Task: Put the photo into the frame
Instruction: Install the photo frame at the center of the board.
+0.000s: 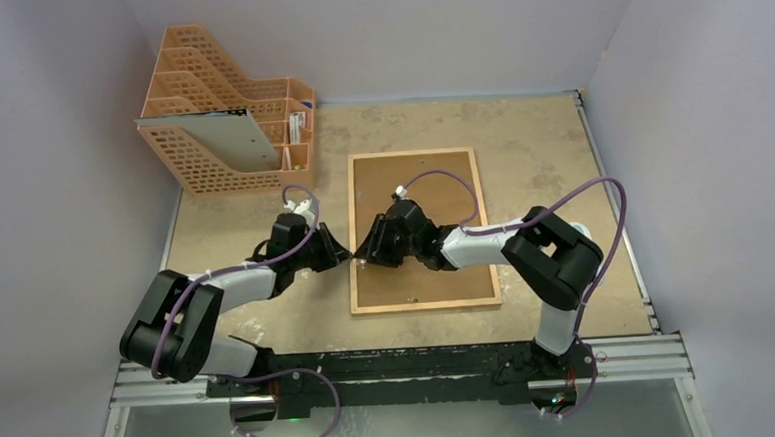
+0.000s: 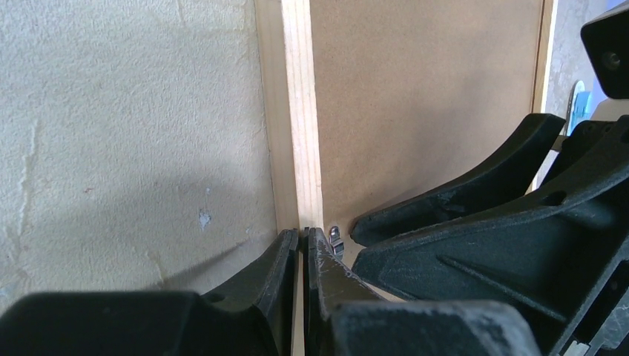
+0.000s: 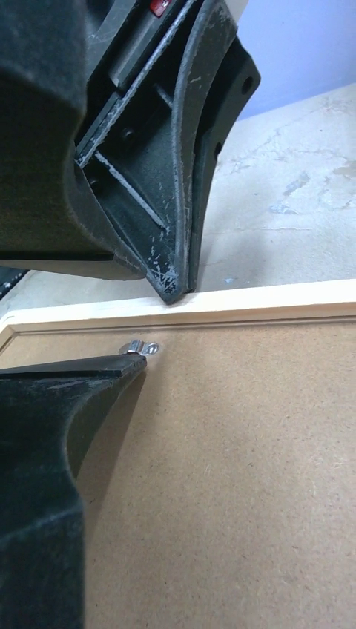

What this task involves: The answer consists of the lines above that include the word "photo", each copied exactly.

Exercise answer:
Task: Put the photo into the frame
Instruction: Install the photo frame at the center of the board.

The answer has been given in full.